Former Australian political party

The Democratic Labor Party (DLP) was an Australian political party. The party came into existence following the 1955 ALP split as the Australian Labor Party (Anti-Communist), and was renamed the Democratic Labor Party in 1957. In 1962, the Queensland Labor Party, a breakaway party of the Queensland branch of the Australian Labor Party, became the Queensland branch of the DLP.

In 1978, a new Democratic Labor Party was founded by members of the original party, which remains active as of .

==History==
===Origins===

The Australian Labor Party (Anti-Communist) was formed as a result of a split in the Australian Labor Party (ALP) which began in 1954. The split was between the party's national leadership, under the then party leader Dr H. V. Evatt, and the majority of the Victorian branch, which was dominated by a faction composed largely of ideologically-driven anti-Communist Catholics. Many ALP members during the Cold War period, most but not all of them Catholics, became alarmed at what they saw as the growing power of the Communist Party of Australia within the country's trade unions. These members formed units within the unions, called Industrial Groups, to combat this alleged infiltration.

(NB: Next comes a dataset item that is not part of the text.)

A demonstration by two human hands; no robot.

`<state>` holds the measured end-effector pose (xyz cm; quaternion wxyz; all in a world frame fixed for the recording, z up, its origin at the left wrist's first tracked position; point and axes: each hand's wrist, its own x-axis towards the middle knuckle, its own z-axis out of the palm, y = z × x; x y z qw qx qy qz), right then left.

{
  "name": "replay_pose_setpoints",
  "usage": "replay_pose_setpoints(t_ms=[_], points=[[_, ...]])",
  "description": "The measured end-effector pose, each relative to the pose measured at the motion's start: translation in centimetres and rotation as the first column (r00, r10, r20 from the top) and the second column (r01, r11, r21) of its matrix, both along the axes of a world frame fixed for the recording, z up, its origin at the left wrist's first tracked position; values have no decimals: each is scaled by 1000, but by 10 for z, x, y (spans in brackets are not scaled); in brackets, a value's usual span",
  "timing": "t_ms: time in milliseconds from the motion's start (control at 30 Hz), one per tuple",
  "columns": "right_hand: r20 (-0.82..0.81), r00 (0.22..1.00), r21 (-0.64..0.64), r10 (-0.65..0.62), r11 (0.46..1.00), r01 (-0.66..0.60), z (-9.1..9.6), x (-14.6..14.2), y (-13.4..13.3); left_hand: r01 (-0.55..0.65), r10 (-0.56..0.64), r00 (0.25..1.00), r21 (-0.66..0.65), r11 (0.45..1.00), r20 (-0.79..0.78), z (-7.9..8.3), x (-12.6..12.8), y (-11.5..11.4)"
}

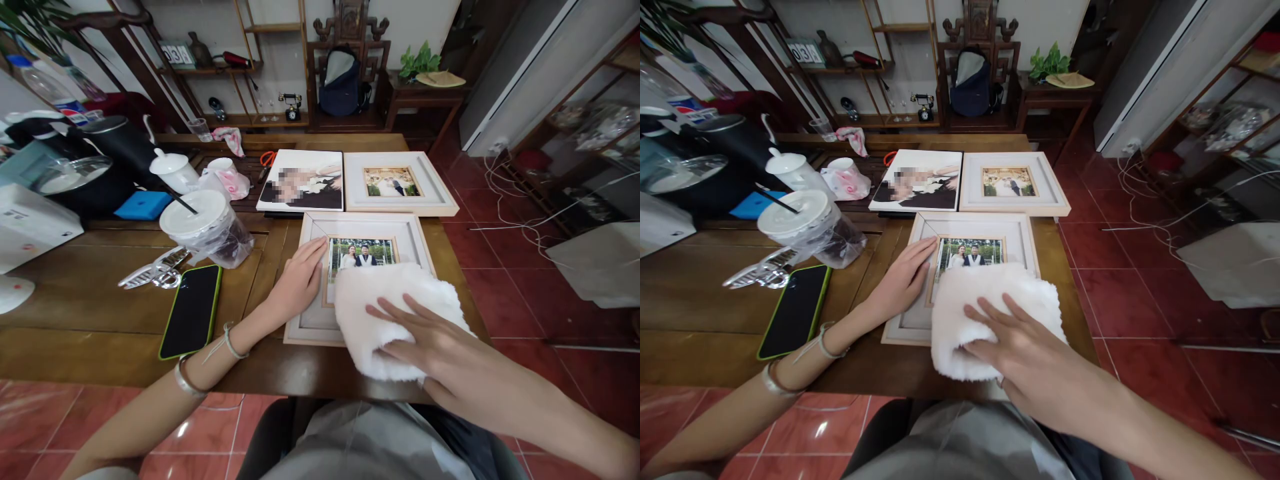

The intellectual leader of the Victorian Catholic wing of the ALP was B. A. Santamaria, a Roman Catholic Italian-Australian Melbourne lawyer and lay anti-Communist activist, who acquired the patronage of Dr Mannix. Santamaria headed The Catholic Social Studies Movement (often known as The Movement), modeled on Catholic Action groups in Europe and, ironically, in organizational terms, on some of the methods employed by its principal target, the Communist Party of Australia. That group later became the National Civic Council (NCC). Evatt denounced the "Movement" and the Industrial Groups in 1954, alleging they were disloyal and trying to deflect the Labour Movement from pursuing Labor objectives.

At the 1955 ALP national conference in Hobart, Santamaria's parliamentary supporters in the federal and Victorian parliaments were expelled from the ALP. A total of seven Victorian federal MPs and 18 state MPs were expelled. The federal MPs were: Tom Andrews, Bill Bourke, Bill Bryson, Jack Cremean, Bob Joshua, Stan Keon and Jack Mullens. In New South Wales, the Roman Catholic Archbishop of Sydney, Norman Cardinal Gilroy, the first native-born Australian Roman Catholic prelate, opposed the Movement's tactics, and there was no party split in that state.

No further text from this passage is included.